Work order
Go through the records below line by line, counting those that contain the word "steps"; answer with the count only.

Supplied records
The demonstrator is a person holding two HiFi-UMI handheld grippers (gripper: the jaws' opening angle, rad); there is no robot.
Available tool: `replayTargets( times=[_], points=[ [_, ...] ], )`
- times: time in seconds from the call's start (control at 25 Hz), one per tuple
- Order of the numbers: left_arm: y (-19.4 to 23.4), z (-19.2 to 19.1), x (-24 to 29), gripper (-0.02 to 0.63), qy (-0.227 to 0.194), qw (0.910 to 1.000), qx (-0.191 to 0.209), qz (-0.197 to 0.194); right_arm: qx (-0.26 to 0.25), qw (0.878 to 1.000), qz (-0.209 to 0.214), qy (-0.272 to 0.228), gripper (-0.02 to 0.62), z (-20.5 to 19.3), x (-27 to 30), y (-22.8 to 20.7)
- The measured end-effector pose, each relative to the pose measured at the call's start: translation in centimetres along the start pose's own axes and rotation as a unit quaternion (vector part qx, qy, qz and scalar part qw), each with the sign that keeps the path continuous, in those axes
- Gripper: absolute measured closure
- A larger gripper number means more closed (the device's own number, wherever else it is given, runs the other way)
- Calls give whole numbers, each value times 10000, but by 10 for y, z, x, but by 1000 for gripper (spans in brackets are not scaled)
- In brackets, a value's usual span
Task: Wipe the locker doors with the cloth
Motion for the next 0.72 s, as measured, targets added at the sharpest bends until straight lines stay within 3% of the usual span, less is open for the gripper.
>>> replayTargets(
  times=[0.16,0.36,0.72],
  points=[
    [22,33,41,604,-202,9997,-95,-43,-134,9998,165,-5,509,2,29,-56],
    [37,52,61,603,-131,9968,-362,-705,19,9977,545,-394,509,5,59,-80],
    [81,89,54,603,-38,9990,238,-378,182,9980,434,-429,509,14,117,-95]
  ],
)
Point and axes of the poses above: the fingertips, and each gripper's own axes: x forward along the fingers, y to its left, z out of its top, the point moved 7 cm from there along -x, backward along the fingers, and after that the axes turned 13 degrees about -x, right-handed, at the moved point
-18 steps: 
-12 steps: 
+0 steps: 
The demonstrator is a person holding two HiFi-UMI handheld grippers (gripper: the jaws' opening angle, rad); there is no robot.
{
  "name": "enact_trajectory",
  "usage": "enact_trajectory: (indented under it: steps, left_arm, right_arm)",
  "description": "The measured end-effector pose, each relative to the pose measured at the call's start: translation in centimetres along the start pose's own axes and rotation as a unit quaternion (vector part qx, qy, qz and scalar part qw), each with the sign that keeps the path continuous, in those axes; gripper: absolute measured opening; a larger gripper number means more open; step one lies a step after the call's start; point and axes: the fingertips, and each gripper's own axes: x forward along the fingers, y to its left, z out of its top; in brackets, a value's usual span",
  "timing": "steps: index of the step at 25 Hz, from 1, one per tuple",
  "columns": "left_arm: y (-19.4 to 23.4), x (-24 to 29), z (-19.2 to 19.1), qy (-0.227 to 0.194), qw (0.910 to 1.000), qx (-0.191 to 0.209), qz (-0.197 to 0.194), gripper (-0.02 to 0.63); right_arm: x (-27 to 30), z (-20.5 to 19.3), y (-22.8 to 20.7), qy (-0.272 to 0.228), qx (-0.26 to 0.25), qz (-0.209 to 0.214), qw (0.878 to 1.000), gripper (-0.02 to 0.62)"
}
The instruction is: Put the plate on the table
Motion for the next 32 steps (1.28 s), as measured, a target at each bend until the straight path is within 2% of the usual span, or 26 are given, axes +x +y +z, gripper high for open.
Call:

Task answer
6